Von nun an kommt der angenehme Teil. In den folgenden Jahren müssen weder Zinsen gezahlt noch Tilgungszahlungen geleistet werden. In all diesen Jahren beträgt die Bankschuld Null und die Kassenstände in den Jahren 11-15 betragen 12,5 - 32,5 - 52,5 - 72,5 und 92,5 Mio. Abzüglich der 10 schon am Anfang vorhandenen Cash-Millionen bleiben also 82,5 "verdiente" Mio. nach 15 Jahren übrig. Davon könnte man jetzt vielleicht 70 Mio ausschütten, und zwar verteilt auf die gleichen 300 Mio. Aktien vom Anfang. Jeder Aktionär hätte also etwa 23 Cents Dividende zu bekommen. 23 Cents in 15 jahren.

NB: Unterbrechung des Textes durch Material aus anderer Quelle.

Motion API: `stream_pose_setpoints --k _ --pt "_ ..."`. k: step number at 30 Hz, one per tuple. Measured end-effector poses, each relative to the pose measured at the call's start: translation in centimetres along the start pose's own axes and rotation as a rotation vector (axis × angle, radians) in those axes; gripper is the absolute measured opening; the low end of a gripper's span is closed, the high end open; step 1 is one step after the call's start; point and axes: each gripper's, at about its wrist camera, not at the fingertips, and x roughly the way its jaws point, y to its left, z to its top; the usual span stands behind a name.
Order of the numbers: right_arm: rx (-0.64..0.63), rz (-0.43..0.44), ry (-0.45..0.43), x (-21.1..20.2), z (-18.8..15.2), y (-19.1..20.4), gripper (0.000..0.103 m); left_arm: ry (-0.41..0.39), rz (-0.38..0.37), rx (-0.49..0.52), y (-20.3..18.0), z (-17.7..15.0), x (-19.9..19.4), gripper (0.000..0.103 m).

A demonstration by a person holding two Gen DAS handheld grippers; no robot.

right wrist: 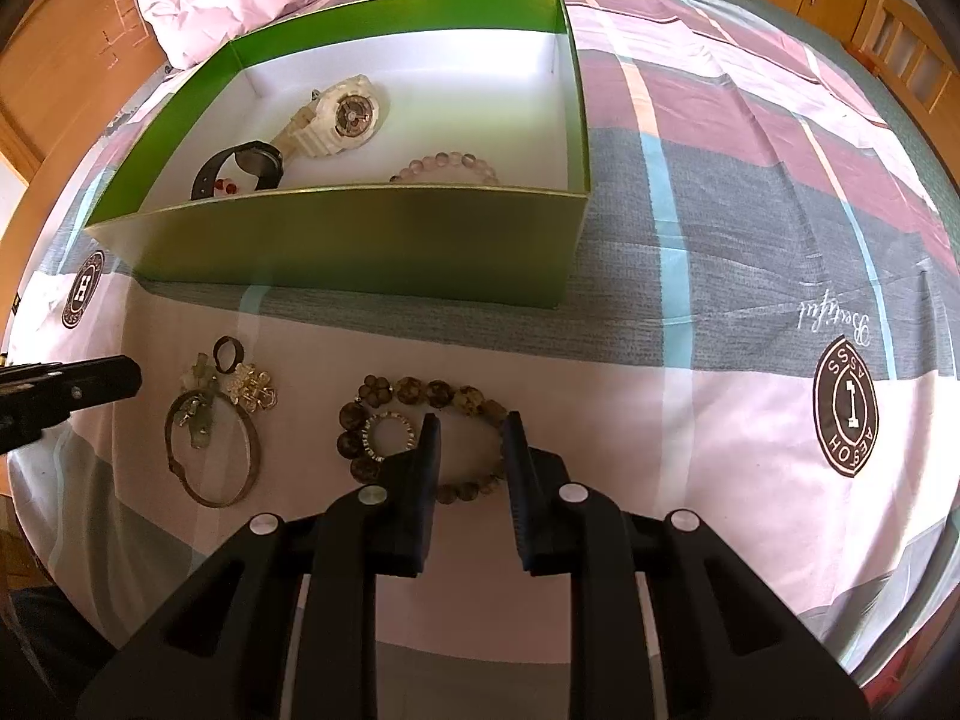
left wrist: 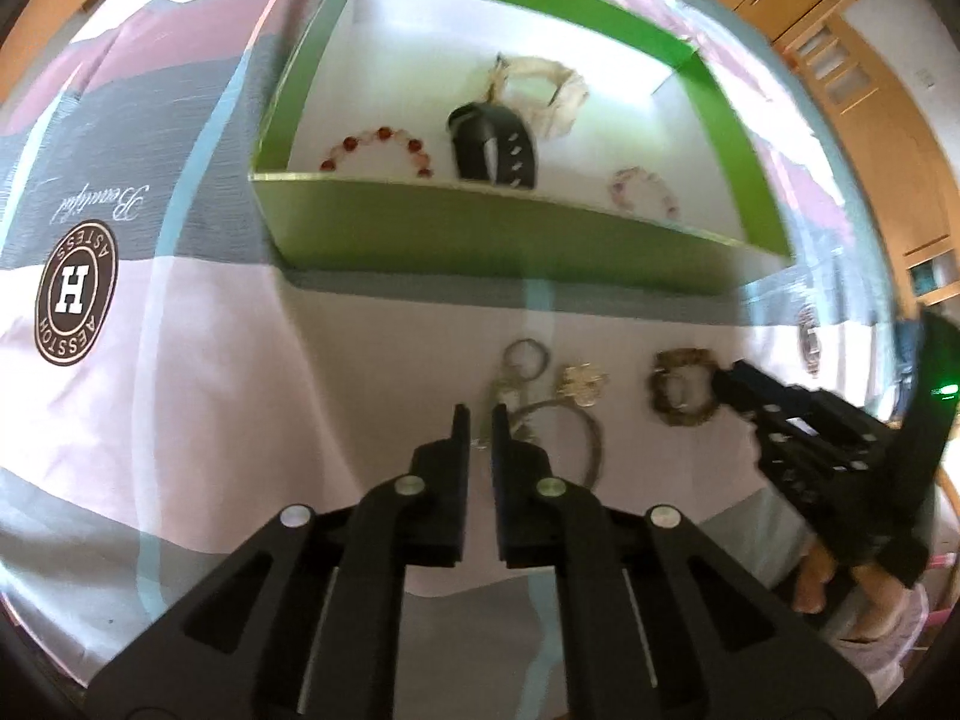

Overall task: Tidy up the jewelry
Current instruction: 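Open the right tool around the dark brown bead bracelet while the left tool approaches the silver bangle, then close the left tool on the green charm cluster while the right tool closes on the brown bracelet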

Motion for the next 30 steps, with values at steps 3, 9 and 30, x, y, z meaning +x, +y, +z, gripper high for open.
stream_pose_setpoints --k 3,9,30 --pt "-0.004 0.001 0.004 0.1 0.0 0.1 0.021 0.020 0.016 -0.020 0.0 0.2 1.2 0.014" --pt "-0.009 -0.003 0.004 0.2 0.0 0.0 0.030 0.008 -0.011 -0.035 -0.5 0.6 1.6 0.040" --pt "-0.005 -0.003 0.008 0.1 0.0 -0.3 0.033 0.068 -0.087 0.183 -4.9 -2.3 0.9 0.021"
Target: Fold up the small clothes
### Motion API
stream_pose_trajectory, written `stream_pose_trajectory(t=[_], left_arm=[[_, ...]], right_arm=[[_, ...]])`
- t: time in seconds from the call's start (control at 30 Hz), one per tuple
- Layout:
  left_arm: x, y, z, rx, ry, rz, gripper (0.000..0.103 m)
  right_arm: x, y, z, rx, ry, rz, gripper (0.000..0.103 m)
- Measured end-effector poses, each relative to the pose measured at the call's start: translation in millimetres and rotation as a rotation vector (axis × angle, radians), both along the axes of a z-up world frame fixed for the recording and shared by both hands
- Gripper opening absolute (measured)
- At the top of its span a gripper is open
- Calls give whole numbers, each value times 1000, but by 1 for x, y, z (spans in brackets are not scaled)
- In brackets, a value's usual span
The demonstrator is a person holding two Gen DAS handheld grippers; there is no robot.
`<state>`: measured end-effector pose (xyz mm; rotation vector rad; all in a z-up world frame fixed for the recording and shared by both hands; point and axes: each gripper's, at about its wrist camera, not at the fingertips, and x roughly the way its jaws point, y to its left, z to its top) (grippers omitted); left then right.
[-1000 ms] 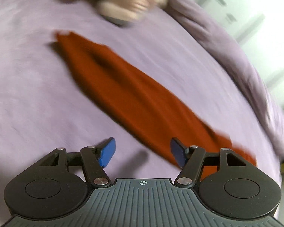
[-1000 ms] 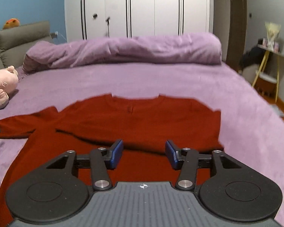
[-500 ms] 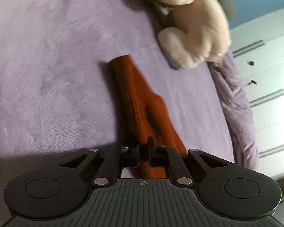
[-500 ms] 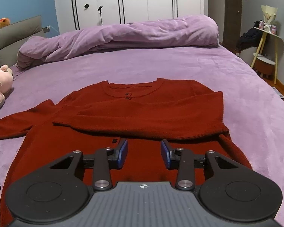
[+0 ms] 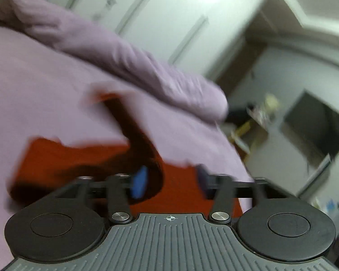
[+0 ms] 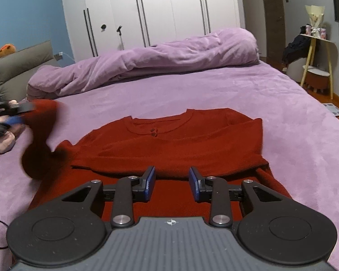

Man kann jetzt alle Annahmen (Zinssatz, Tilgungsdauer, Profit, etc.) variieren und schauen, was bei dieser oder jener Veränderung heraus kommt.

Die Alternative über eine vollständige Eigenfinanzierung sähe so aus: 10 Mio. sind schon in der Kasse, die 100 Mio. für die Mine nimmt man durch Ausgabe neuer Aktien ein. Dabei nehme ich einen Abschlag von 20% gg. den aktuellen Aktienkurs an, also 20c je neuer Aktie. Heißt ich gebe 500 Mio. neue Aktien aus zu je 20c und nehme damit 100 Mio. ein. Die gebe ich für die Mine aus und nach einem Jahr hat man eine vollständig bezahlte Mine und 10 Mio. in der Kasse. Vom zweiten Jahr an sind weder Zinsen zu zahlen noch Tilgungen zu leisten, der volle Profit von 20 Mio. im Jahr verbleibt in der Firma und kann ausgeschüttet werden, jetzt allerdings auf 800 Mio. Aktien verteilt, also 2,5c jedes Jahr. Erstens hat man damit schon ab dem 2. Jahr eine Rückzahlung an die Aktionäre in Aussicht. Zweitens sind das 37,5 Cents je Aktie nach 15 Jahren im Vergleich zu 23 Cents nach 15 Jahren in der Fremdfinanzierungs-Variante. Dank der niedrigeren Zahl ausstehender Aktien wird das Fremdfinanzierungsmodell immer weiter gegen das Modell mit der Kapitalerhöhung aufholen und es schließlich überholen. Gut möglich, dass bis dahin aber das Lebensende der Mine schon längst erreicht ist.

Was ich damit zeigen will, ist: Die der Frage, ob man lieber verwässert oder fremdfinanziert, ist nicht so pauschal zu beantworten wie manche meinen. Der optimale Mix hängt von einer Vielzahl von Variablen ab. Wenn die Eckdaten der Finanzierung bekannt sind, muss man erst mal neu nachrechnen, welche Profite wann realistischerweise erwarten werden können. Und davon abhängig natürlich auch der zukünftige Aktienkurs.

Wer hier äußert, er wäre nach x Jahren "schon" mit einem Aktienkurs von 2 CAD zufrieden, sollte nochmal auf die Zahlen schauen und erklären können, wie er diesen Kurs rechtfertigen will.